Les différences thermiques moyennes d'un siècle à l'autre d'après le climatologue allemand Franz Mauelshagen, du XVIe au XIXe siècle, n'étaient en général que de deux dixièmes de degré Celsius en plus ou en moins. Au cours des années qui vont de 1900 à 2010, la progression thermométrique, liée elle-même au réchauffement dont il est tant question, serait, de façon caractéristique, plus considérable, pouvant atteindre un degré centigrade - ou même davantage.
Or le GIEC, pour le XXIe siècle, envisage, à propos des événements climatiques extrêmes comme ceux de 2003, une hausse probable ou possible des températures de 1 à 3 0C pour les années 2050 ; et même 2 à 5 0C pour les décennies 2090 ou 2100. De tels chiffres sont calculés, semble-t-il, sur la base d'un prolongement des courbes thermiques actuelles et d'une appréciation des considérables volumes de gaz à effet de serre qui seront injectés dans notre atmosphère pour des raisons évidentes, industrielles et autres, au cours des quatre-vingt-dix prochaines années.
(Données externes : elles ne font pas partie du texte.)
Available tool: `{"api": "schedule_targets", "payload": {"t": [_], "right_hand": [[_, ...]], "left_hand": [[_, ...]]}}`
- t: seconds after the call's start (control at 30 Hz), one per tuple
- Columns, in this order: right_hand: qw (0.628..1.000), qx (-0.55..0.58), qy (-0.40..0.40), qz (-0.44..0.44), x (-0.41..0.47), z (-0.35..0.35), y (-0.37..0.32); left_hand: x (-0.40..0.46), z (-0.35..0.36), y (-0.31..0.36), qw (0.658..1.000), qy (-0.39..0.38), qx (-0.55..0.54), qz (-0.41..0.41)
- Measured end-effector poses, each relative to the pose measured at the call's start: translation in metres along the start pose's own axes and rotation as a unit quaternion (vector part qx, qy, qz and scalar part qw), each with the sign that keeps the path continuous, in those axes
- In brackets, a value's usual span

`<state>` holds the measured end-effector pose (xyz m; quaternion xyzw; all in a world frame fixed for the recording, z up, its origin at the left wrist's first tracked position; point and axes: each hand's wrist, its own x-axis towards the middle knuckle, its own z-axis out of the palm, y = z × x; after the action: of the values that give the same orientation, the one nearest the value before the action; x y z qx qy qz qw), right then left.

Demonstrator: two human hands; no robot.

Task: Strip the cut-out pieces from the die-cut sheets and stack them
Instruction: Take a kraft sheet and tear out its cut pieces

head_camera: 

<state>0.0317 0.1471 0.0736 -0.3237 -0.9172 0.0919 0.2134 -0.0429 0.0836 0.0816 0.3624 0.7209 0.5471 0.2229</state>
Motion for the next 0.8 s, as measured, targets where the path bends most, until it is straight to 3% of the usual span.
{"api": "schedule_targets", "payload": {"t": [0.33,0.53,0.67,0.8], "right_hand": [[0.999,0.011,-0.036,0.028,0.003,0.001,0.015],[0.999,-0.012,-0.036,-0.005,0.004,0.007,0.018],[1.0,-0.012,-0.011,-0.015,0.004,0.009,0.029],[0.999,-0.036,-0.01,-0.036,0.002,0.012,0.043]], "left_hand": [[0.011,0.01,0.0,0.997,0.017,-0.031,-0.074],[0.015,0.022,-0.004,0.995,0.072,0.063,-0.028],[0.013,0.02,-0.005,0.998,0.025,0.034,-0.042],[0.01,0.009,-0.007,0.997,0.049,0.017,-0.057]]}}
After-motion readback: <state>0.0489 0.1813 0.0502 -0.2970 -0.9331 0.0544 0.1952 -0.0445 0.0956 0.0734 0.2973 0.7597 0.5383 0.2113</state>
Et cela malgré les vaines objurgations et supplications de climatologues toujours plus angoissés...
Sommes-nous vraiment dans ce cas devant une fatalité, un fatum à la romaine ? L'auteur du présent article n'est pas à même de conclure sur ce point redoutable mais l'inquiétude demeure en présence d'accroissements thermiques tellement considérables, du moins si on les compare aux menues oscillations des siècles passés telles que les calculait précédemment le professeur Mauelshagen.
Emmanuel Le Roy Ladurie, de l'Académie des sciences morales et politiques. Professeur honoraire au Collège de France, ex-administrateur général de la Bibliothèque nationale. Né en 1929, il a été un des pionniers de la micro-histoire avec "Montaillou, village occitan" (Gallimard, 1975) et l'auteur d'une "Histoire humaine et comparée du climat" en trois volumes (Fayard, 2004-2009).